Spring’s first Art Hop, held last Friday April 1, drew a larger crowd than cooler winter months this year and featured both artists who have previously showcased their work at Art Hop and artists new to the Art Hop scene.
One artist featured who is familiar to Art Hop was Cathy Germay, a painter and resident of Portage who has her own studio in the Park Trades Center in Kalamazoo and is open to the public on the first Friday of every month during Art Hop. According to her website, Germay’s work is “a response to an illness that resulted in the removal of a portion of her lung and constant, chronic pain.” Much of her work is painted in a style that recalls the artist Frida Kahlo, as Germay feels she relates to Kahlo’s own struggles with illness and pain.
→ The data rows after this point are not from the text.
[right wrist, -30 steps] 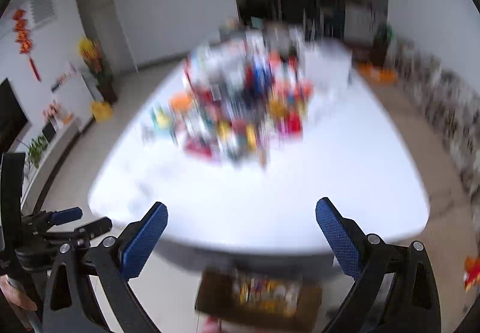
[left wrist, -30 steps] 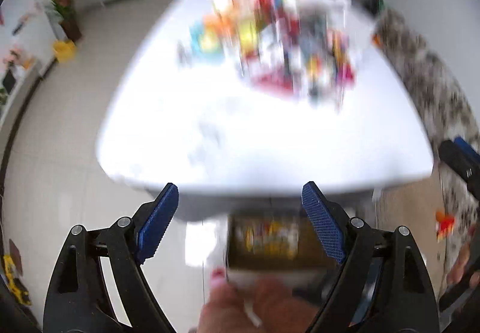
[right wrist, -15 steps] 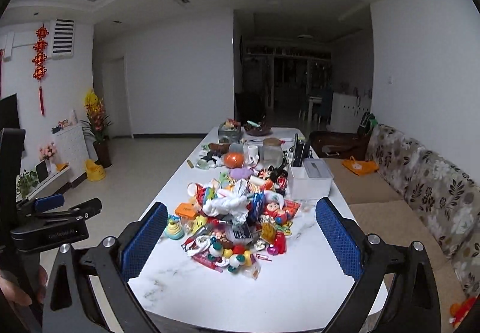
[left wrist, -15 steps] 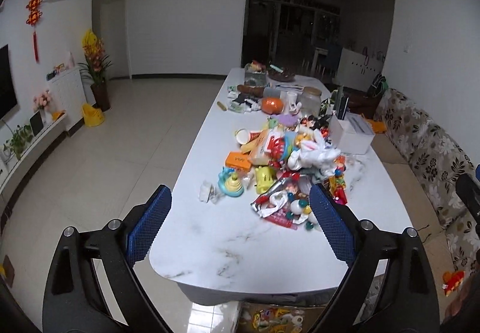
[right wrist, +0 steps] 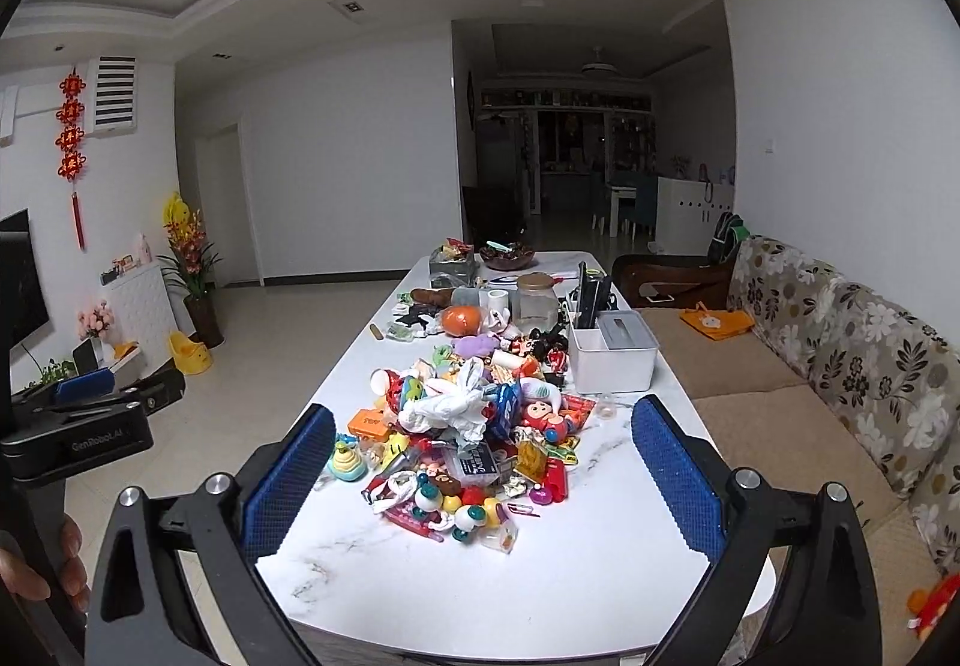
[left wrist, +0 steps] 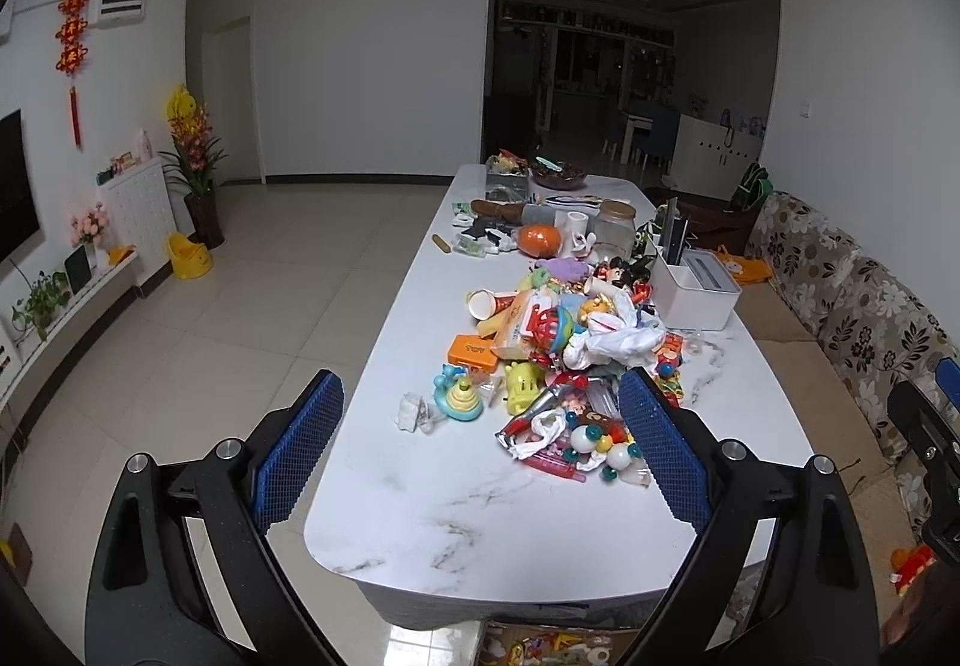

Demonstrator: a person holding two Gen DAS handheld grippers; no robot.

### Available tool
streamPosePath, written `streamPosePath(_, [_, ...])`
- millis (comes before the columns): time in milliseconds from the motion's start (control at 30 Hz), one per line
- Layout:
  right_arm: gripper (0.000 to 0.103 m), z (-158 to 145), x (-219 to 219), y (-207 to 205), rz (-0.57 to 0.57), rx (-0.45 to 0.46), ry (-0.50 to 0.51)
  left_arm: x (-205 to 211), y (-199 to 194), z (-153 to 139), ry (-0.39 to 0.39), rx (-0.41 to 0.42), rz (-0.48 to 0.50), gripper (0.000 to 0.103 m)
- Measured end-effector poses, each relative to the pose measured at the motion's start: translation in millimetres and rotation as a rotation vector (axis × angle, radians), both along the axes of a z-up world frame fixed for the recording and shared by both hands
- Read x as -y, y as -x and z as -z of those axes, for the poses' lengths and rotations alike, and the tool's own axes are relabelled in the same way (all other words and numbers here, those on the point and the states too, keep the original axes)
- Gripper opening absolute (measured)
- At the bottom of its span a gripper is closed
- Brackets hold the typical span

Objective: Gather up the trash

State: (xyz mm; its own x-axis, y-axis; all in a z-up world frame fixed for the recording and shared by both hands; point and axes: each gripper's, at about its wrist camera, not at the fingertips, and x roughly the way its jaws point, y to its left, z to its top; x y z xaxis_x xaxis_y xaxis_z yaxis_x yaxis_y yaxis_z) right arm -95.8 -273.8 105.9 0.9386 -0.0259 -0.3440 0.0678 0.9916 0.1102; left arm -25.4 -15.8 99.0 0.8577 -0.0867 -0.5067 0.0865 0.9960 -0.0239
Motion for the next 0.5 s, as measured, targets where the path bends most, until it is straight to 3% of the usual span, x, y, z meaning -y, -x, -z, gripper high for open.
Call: streamPosePath(500, [0.098, 3.5, -6.3, -2.2, -0.015, 0.015, -0.002, -0.7, 5.0, -7.0, -0.020, 0.019, -0.003, 0.091])
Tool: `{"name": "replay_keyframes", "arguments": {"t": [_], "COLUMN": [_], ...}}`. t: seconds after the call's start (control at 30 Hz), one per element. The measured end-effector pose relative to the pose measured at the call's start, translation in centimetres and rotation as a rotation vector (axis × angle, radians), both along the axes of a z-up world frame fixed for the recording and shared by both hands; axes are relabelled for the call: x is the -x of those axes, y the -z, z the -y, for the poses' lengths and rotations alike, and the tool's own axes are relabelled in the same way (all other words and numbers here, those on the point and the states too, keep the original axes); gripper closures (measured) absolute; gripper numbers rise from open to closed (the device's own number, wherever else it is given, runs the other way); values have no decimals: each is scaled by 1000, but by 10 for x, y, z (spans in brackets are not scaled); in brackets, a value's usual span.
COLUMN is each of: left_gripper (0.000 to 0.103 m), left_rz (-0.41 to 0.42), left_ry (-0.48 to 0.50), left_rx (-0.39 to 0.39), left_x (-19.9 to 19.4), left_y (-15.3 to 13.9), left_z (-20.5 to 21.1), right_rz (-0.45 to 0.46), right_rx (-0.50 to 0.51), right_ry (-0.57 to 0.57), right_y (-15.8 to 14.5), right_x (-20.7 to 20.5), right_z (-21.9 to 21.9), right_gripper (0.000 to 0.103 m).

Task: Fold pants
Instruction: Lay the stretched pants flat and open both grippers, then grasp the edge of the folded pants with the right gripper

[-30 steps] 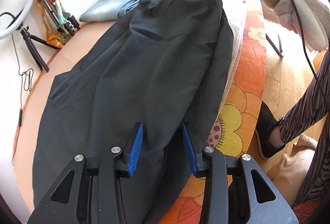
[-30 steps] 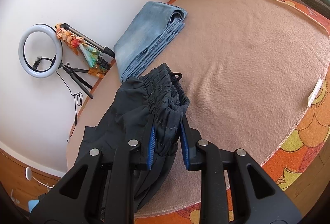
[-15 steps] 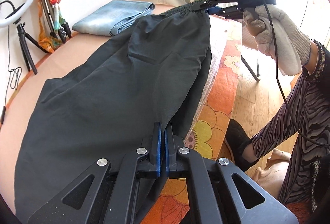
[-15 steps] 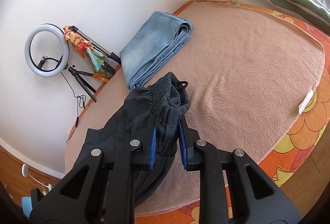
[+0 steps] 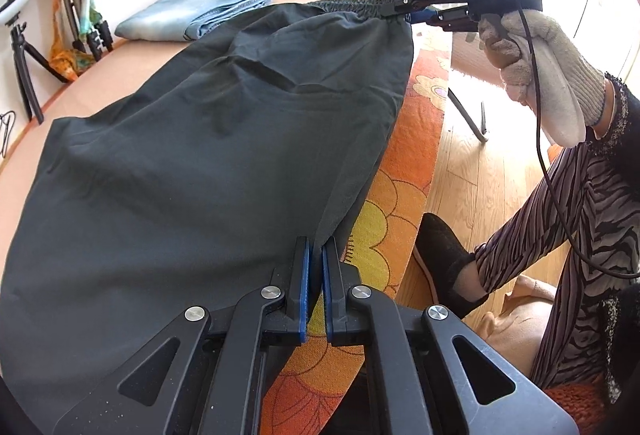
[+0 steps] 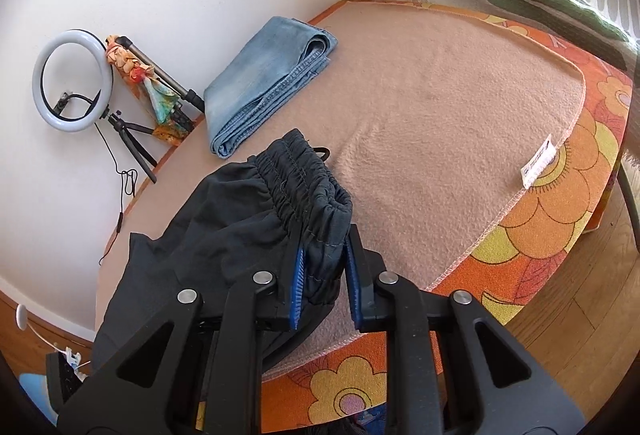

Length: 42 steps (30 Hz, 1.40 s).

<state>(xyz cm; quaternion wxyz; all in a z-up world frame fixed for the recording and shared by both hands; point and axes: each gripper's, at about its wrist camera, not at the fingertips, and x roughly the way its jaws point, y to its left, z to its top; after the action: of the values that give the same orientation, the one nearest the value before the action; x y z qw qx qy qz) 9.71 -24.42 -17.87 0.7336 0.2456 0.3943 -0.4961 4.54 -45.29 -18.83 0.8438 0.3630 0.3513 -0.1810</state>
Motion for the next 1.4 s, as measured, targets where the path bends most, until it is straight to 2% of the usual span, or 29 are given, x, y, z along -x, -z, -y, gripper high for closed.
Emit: {"name": "replay_keyframes", "arguments": {"t": [0.07, 0.13, 0.2, 0.3, 0.43, 0.53, 0.63, 0.7, 0.8, 0.87, 0.97, 1.07, 1.13, 1.27, 1.4], "left_gripper": [95, 87, 85, 75, 74, 69, 68, 68, 68, 68, 68, 67, 62, 61, 61], "left_rz": [-11, -14, -17, -25, -58, -52, -36, -28, -22, -20, -7, -8, -4, -17, -30], "left_ry": [-8, -22, -36, -76, -150, -221, -302, -361, -449, -511, -604, -684, -745, -847, -955], "left_rx": [2, -2, 2, 11, 84, 134, 177, 190, 207, 223, 234, 251, 269, 293, 304], "left_x": [0, 0, 1, 2, -3, -7, -12, -19, -31, -39, -48, -55, -58, -62, -62], "left_y": [-1, -3, -6, -13, -32, -47, -58, -63, -67, -69, -71, -70, -69, -60, -49], "left_z": [-1, -2, -8, -21, -52, -76, -104, -124, -156, -177, -207, -237, -257, -296, -335], "right_rz": [-44, -53, -75, -80, -35, -20, 15, 31, 57, 68, 77, 93, 100, 83, 25], "right_rx": [2, -3, 6, 53, 120, 215, 250, 268, 190, 196, 221, 184, 155, 167, 132], "right_ry": [5, 5, 15, 56, 77, 77, 42, 3, -69, -123, -223, -324, -416, -607, -733], "right_y": [9, 11, 8, -4, -26, -44, -58, -63, -68, -75, -83, -85, -85, -79, -50], "right_x": [-3, -1, 1, 12, 22, 17, 7, -5, -34, -55, -89, -125, -153, -212, -263], "right_z": [0, 2, 4, 4, -2, -13, -25, -35, -45, -59, -80, -97, -112, -152, -184], "right_gripper": [83, 81, 73, 64, 63, 63, 63, 63, 63, 63, 63, 63, 59, 54, 54]}}
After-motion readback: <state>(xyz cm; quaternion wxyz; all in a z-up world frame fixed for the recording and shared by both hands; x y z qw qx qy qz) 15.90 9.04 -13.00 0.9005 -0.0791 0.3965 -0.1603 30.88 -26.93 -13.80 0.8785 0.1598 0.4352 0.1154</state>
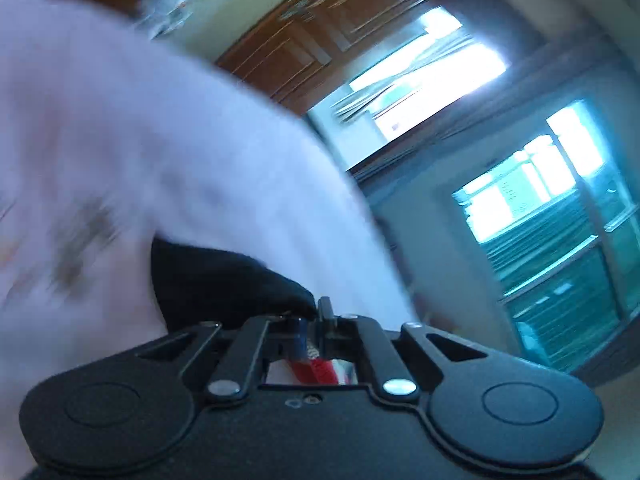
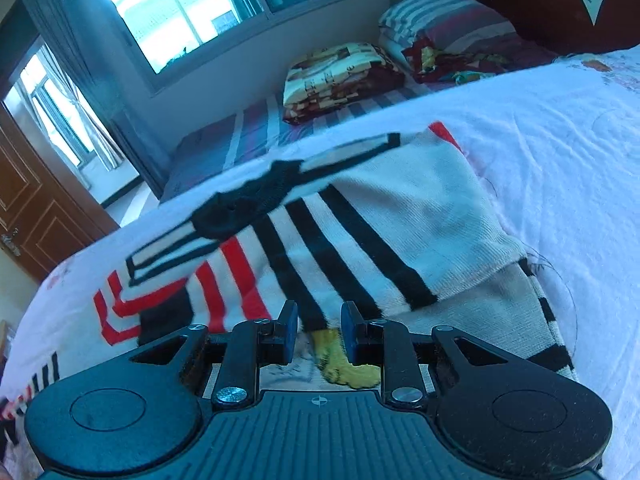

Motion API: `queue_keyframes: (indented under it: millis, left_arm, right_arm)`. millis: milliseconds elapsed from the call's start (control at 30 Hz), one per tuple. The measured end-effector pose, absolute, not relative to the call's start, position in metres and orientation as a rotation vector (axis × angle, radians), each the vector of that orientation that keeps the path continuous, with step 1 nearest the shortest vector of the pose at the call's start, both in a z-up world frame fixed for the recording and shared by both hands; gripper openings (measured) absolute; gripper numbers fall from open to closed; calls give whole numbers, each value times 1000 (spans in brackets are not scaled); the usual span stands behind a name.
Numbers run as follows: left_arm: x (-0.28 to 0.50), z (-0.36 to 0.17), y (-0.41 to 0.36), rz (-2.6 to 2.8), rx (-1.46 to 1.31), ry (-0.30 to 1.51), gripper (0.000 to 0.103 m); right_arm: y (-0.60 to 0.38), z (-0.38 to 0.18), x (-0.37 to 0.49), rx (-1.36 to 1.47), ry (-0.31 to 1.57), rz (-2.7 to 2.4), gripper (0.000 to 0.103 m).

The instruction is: Fold small clothes

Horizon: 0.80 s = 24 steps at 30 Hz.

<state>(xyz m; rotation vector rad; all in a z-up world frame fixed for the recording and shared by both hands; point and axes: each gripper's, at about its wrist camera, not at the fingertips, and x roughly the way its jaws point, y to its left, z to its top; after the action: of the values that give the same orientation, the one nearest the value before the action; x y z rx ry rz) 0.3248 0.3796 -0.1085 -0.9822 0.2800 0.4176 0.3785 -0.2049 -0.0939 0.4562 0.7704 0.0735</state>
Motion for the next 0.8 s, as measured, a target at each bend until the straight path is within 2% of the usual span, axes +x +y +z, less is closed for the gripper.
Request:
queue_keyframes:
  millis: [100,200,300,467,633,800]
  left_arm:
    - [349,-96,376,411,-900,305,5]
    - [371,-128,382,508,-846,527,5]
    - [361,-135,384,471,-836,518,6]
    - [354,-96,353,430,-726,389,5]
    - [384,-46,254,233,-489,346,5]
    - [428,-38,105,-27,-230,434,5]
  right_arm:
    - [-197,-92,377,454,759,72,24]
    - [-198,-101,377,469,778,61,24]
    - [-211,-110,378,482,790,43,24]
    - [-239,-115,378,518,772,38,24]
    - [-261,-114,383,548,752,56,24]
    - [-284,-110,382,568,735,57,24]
Linda Manguiat-Herzog is another painter whose work can be viewed every month at the Park Trades Center during Art Hop. Manguiat-Herzog’s work has been shown in Kalamazoo’s City Hall and in Bronson Methodist Hospital. Manguiat-Herzog has also shown her work for a number of years at ArtPrize. According to the artist description on the ArtPrize website, Manguiat-Herzog’s work “celebrates the use of vibrant colors, and encompass a range in subjects from landscapes, seascapes and still lifes, to figures and abstracts.”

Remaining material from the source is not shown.